WORK INSTRUCTIONS | Given the records below, transcribe each of them exactly.

INPUT FOR THIS TASK |
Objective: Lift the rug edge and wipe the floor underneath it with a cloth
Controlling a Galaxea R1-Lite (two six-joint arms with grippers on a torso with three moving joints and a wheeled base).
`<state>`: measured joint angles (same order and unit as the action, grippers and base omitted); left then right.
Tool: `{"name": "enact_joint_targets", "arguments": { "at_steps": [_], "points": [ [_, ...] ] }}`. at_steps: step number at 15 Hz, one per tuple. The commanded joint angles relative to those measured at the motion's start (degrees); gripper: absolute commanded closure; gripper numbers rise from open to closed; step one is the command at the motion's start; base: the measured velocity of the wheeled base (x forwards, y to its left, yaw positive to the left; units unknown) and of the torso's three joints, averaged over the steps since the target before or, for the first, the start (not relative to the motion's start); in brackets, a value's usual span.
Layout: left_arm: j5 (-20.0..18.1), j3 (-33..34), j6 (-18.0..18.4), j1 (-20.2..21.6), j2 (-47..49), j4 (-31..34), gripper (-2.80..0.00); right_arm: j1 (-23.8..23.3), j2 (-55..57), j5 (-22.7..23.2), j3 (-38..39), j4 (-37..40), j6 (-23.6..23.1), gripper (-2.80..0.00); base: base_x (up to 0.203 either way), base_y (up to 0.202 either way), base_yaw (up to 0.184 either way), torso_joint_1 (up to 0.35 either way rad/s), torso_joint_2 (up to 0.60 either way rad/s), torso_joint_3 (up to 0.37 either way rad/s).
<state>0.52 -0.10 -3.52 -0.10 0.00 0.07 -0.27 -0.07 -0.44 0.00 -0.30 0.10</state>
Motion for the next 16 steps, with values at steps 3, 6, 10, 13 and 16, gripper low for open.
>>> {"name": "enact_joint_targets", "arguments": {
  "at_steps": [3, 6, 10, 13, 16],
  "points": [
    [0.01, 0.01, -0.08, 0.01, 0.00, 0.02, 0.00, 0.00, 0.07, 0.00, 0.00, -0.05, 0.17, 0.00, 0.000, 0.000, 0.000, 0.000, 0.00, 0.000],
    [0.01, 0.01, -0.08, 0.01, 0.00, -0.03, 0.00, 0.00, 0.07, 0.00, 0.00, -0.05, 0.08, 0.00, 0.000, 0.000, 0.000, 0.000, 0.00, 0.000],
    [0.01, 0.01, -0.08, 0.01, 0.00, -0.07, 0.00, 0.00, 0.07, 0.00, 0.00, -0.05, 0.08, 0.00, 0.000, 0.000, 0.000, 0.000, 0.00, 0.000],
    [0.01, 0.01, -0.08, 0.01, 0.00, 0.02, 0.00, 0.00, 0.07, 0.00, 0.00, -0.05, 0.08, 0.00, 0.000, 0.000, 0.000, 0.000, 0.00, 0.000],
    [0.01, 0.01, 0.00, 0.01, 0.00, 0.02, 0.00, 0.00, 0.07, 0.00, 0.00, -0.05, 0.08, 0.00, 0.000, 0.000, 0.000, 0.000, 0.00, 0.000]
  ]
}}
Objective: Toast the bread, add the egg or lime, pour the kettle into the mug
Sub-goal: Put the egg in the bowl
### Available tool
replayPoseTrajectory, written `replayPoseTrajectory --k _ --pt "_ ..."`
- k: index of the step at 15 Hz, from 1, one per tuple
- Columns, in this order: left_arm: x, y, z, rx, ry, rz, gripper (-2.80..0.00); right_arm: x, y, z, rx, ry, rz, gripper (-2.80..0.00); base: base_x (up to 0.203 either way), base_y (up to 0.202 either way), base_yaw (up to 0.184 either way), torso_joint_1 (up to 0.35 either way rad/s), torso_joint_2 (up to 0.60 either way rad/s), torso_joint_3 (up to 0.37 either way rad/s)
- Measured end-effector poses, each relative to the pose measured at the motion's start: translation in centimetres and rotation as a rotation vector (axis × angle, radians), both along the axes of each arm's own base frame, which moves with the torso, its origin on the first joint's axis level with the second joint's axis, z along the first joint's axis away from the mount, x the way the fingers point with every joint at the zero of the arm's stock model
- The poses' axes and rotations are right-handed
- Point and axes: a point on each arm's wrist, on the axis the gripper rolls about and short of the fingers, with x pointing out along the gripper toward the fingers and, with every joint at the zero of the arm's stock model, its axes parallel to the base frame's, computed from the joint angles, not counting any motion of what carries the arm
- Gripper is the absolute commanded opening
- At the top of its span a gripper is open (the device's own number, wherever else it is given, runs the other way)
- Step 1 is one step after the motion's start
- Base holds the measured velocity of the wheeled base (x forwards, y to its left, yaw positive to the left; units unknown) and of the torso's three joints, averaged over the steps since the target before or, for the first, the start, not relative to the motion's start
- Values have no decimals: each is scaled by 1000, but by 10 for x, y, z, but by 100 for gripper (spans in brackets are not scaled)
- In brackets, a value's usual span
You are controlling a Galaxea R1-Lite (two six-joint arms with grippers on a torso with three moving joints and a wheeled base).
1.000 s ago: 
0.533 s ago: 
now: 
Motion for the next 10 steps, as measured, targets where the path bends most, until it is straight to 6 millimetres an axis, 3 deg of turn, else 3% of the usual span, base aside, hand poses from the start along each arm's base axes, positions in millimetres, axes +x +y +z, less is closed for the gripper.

YOUR RESPONSE |
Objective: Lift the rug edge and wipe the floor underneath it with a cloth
Controlling a Galaxea R1-Lite (two six-joint arms with grippers on a torso with three moving joints and a wheeled base).
`<state>`: measured joint angles (same order and unit as the action, grippers and base omitted); left then right.
Tool: `{"name": "enact_joint_targets", "arguments": { "at_steps": [_], "points": [ [_, ...] ] }}`. at_steps: step number at 15 Hz, one per tuple. The commanded joint angles relative to those measured at the motion's start (degrees); gripper: absolute commanded closure; gripper numbers rise from open to closed; step one is the command at the motion's start; base: the measured velocity of the wheeled base (x forwards, y to its left, yaw positive to the left; units unknown) and of the torso's three joints, averaged over the steps since the target before or, for the first, the start (not relative to the motion's start); in brackets, a value's usual span.
Layout: left_arm: j5 (-20.0..18.1), j3 (-33..34), j6 (-18.0..18.4), j1 (-20.2..21.6), j2 (-47..49), j4 (-31..34), gripper (-2.80..0.00); right_arm: j1 (-23.8..23.3), j2 (-55..57), j5 (-22.7..23.2), j3 (-38..39), j4 (-37..40), j6 (-23.6..23.1), gripper (-2.80..0.00); base: base_x (up to 0.203 either way), base_y (up to 0.202 either way), base_yaw (up to 0.184 either way), torso_joint_1 (up to 0.35 either way rad/s), torso_joint_2 (up to 0.60 either way rad/s), torso_joint_3 (up to 0.37 either way rad/s).
<state>0.52 -0.10 -3.52 -0.10 0.00 0.07 -0.27 -0.07 -0.44 0.00 -0.30 0.10</state>
Motion for the next 16 steps, with values at steps 3, 6, 10, 13 and 16, gripper low for open.
>>> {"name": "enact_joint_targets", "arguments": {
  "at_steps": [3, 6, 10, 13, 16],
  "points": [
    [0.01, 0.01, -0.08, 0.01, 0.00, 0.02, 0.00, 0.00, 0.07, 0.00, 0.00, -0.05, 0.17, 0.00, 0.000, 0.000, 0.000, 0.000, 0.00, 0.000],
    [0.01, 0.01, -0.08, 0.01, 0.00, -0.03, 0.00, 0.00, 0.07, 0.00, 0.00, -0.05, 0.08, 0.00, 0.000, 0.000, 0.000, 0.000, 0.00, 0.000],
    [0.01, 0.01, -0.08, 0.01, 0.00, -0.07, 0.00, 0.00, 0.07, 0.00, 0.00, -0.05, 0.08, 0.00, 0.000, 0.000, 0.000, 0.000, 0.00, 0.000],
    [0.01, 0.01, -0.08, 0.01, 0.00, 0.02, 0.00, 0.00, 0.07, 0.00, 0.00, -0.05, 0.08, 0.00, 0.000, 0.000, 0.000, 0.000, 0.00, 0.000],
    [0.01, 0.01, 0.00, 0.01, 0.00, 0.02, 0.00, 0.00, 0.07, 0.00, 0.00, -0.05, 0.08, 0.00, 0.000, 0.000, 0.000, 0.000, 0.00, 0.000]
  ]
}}
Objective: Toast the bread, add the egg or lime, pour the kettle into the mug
Sub-goal: Put the egg in the bowl
### Available tool
replayPoseTrajectory, written `replayPoseTrajectory --k _ --pt "_ ..."`
- k: index of the step at 15 Hz, from 1, one per tuple
- Columns, in this order: left_arm: x, y, z, rx, ry, rz, gripper (-2.80..0.00); right_arm: x, y, z, rx, ry, rz, gripper (-2.80..0.00); base: base_x (up to 0.203 either way), base_y (up to 0.202 either way), base_yaw (up to 0.184 either way), torso_joint_1 (up to 0.35 either way rad/s), torso_joint_2 (up to 0.60 either way rad/s), torso_joint_3 (up to 0.37 either way rad/s)
- Measured end-effector poses, each relative to the pose measured at the motion's start: translation in centimetres and rotation as a rotation vector (axis × angle, radians), both along the axes of each arm's own base frame, which moves with the torso, its origin on the first joint's axis level with the second joint's axis, z along the first joint's axis away from the mount, x the way the fingers point with every joint at the zero of the arm's stock model
- The poses' axes and rotations are right-handed
- Point and axes: a point on each arm's wrist, on the axis the gripper rolls about and short of the fingers, with x pointing out along the gripper toward the fingers and, with every joint at the zero of the arm's stock model, its axes parallel to the base frame's, computed from the joint angles, not counting any motion of what carries the arm
- Gripper is the absolute commanded opening
- At the top of its span a gripper is open (the device's own number, wherever else it is given, runs the other way)
- Step 1 is one step after the motion's start
- Base holds the measured velocity of the wheeled base (x forwards, y to its left, yaw positive to the left; units unknown) and of the torso's three joints, averaged over the steps since the target before or, for the first, the start, not relative to the motion's start
- Values have no decimals: each is scaled by 1000, but by 10 for x, y, z, but by 100 for gripper (spans in brackets are not scaled)
- In brackets, a value's usual span
You are controlling a Galaxea R1-Lite (two six-joint arms with grippers on a torso with three moving joints and a wheeled base).
1.000 s ago: 
0.533 s ago: 
now: 
Motion for the next 10 steps, as measured, targets where the path bends most, until it is straight to 6 millimetres an axis, 3 deg of turn, else 3% of the usual span, base aside, hand poses from the start along each arm's base axes, positions in millimetres, axes +x +y +z, less is closed for the gripper.

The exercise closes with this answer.